Su marcada mandíbula denotaba determinación, y luego, lentamente, se detuvo en el centro de la arena de batalla.

—Es Rein Schneider. ¡Es la primera vez que lucha en el festival de artes marciales de este año!

—Creo recordar haberlo visto el año pasado con el Dojo Wraith. Por supuesto, no estaba luchando, pero en aquel entonces era muy escuálido y bajo.

—¡Ahora es alto! ¿Mide unos dos metros? ¡Parece que ha crecido diez años en tan solo un año!

—¡No sé qué demonios le han dado de comer, pero el tipo parece un puto armario!

La multitud gritaba entre sí mientras crecía la expectación por Rein Schneider, ya que estaban emocionados por ver lo fuerte que era.

«Rein Schneider. La información sobre él es escasa».

Pensó para sí el Maestro Arakawa y luego se giró para mirar a los luchadores que le quedaban, que intercambiaban miradas.

«Probablemente sea mi turno, ¿verdad? Este es el peor momento para que yo luche, ya que si pierdo, volveremos a estar en la misma jodida situación que contra el Dojo Espectro».

Pensó Jun, frunciendo el ceño.

Perdió su primer combate y sabía que Rein Schneider estaba a un nivel completamente distinto en comparación con Kourosh Bahrami.

—Gunwoo. Tu turno.

Dijo el Maestro Arakawa.

Con los ojos muy abiertos, Gunwoo se puso de pie y percibió la incertidumbre entre los estudiantes, ya que este era uno de los combates más importantes, y él, casualmente, había perdido su primer encuentro.

«Recuerda los errores que cometí en el último combate. Si no hubiera sido tan tonto, podría haber ganado, ¡pero esta vez seré más listo!».

Gunwoo frunció el ceño y se dirigió al centro de la arena de batalla.

—Mmm~.

El sacerdote del templo se guardó la moneda de oro en el bolsillo, cerró los ojos, y todos se giraron para mirarlo con las cejas levantadas.

—¡Rein Schneider contra Gunwoo Park!

El sacerdote del templo abrió los ojos de golpe y bajó el brazo con fuerza.

—¡LUCHEN!

¡Fush!

Rein se colocó su musculoso antebrazo delante de la cara, ya que esperaba que Gunwoo se abalanzara sobre él con su supervelocidad.

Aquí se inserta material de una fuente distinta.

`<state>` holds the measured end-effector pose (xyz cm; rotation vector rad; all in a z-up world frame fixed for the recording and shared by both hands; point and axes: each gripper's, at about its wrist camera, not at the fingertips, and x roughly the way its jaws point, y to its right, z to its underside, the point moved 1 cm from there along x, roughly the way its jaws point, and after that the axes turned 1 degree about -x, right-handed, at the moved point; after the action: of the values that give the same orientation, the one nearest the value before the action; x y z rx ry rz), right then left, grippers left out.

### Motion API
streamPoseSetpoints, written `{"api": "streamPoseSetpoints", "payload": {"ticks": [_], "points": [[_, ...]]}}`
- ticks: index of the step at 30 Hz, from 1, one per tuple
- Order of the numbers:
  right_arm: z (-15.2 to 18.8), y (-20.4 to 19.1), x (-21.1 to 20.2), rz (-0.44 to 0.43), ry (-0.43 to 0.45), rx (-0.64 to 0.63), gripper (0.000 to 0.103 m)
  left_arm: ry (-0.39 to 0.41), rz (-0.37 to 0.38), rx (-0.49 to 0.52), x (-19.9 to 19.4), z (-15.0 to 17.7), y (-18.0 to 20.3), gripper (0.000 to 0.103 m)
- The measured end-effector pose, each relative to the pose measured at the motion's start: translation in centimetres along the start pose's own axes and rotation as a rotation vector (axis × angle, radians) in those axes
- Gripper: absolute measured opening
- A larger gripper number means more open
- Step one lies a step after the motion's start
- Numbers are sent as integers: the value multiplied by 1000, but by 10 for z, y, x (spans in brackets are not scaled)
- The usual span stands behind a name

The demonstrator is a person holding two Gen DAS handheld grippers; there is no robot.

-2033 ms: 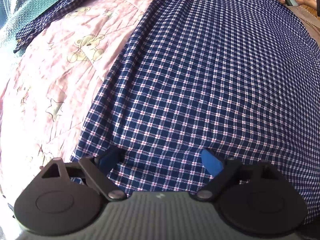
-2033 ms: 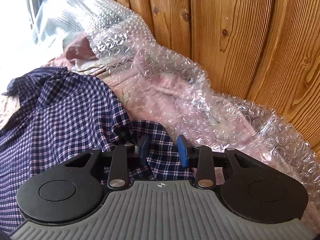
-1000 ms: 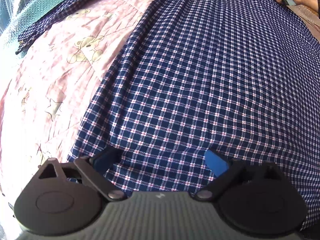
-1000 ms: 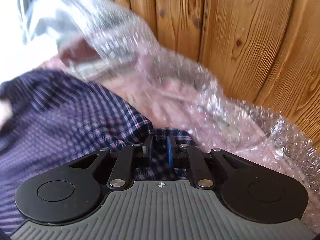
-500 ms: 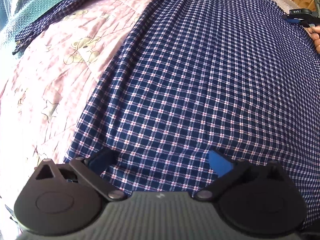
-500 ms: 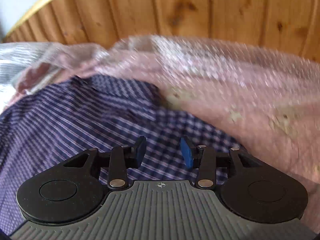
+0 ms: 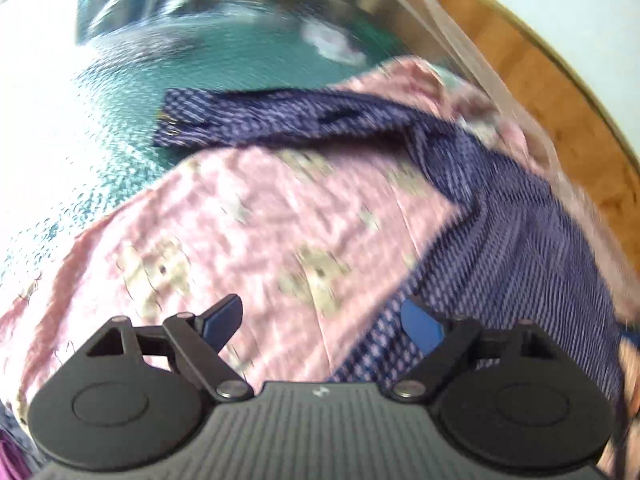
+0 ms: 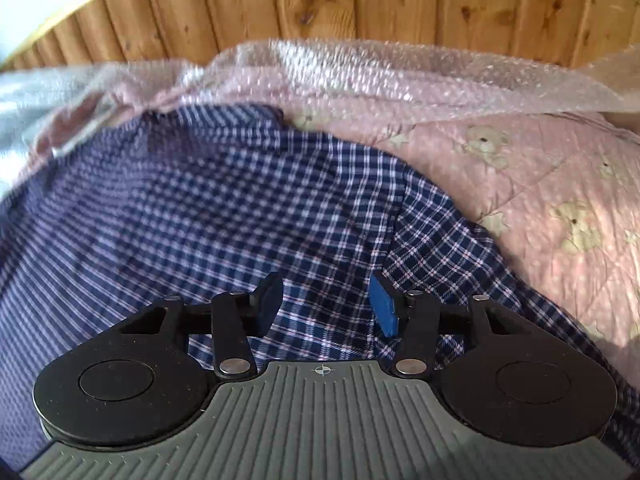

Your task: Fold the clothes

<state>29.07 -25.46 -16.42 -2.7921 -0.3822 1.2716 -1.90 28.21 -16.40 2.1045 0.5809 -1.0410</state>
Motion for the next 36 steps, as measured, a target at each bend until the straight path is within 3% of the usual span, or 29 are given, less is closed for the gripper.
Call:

Sin embargo, contra todo pronóstico, Gunwoo simplemente adoptó una postura de golpeo sencilla y saltó hacia él, a velocidad normal, antes de lanzar un par de jabs.

¡Pum! ¡Pum!

Esos jabs impactaron en su guardia, pero ni siquiera le hicieron inmutarse. En cambio, sintió un ligero cosquilleo.

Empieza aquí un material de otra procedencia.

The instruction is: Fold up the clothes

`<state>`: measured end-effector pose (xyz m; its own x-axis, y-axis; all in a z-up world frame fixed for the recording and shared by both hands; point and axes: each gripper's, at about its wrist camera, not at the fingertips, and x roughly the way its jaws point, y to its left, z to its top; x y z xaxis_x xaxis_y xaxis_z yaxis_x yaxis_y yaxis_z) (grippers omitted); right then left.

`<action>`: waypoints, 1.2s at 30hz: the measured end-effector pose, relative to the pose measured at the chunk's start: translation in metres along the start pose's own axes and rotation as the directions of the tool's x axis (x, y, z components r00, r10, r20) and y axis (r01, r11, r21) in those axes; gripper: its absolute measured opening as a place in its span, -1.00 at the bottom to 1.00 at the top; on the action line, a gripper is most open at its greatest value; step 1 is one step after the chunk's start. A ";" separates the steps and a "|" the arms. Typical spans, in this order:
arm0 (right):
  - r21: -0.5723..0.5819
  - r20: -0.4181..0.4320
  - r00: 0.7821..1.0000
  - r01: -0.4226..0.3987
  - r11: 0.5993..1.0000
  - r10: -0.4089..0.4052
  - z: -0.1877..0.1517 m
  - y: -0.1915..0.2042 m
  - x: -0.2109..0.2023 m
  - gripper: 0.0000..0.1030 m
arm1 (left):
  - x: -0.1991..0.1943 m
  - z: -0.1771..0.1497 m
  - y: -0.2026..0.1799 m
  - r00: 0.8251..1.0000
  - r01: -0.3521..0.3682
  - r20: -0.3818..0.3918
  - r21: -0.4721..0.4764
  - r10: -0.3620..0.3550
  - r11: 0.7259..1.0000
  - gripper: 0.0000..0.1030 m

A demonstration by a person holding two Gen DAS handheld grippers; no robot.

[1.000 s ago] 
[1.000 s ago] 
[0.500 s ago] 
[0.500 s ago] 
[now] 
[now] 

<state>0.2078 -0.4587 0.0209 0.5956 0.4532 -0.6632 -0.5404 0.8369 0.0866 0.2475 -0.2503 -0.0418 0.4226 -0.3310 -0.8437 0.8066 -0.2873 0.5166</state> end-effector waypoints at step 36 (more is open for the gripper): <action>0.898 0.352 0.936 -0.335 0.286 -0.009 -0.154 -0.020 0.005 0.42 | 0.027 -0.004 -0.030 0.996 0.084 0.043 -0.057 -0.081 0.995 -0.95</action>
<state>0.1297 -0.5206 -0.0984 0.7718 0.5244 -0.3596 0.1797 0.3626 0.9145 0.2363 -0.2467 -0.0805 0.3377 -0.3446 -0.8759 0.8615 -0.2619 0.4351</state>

Los jabs no tenían contundencia.

—¡Hmph!

Rein presionó con su guardia y lo hizo retroceder con un fuerte puñetazo.

Gunwoo bloqueó el puñetazo, pero aun así lo hizo deslizarse por la arena mientras sus pies intentaban desesperadamente recuperar el agarre.

«Auch. ¡Sus puñetazos sí que duelen, pero no son tan fuertes como los de Dante!».

Pensó Gunwoo para sí.

En ese momento, Rein se abalanzó y lanzó un puñetazo por encima de la cabeza que era amplio pero potente.

Sin embargo, no era un puñetazo muy rápido, y para alguien como Gunwoo, era un juego de niños esquivar algo así.

Gunwoo estaba listo para esquivarlo en el último segundo, pero entonces Rein detuvo su puñetazo de repente y se abalanzó hacia sus piernas con una embestida repentina.

Todo ocurrió muy deprisa. A Gunwoo lo pilló desprevenido.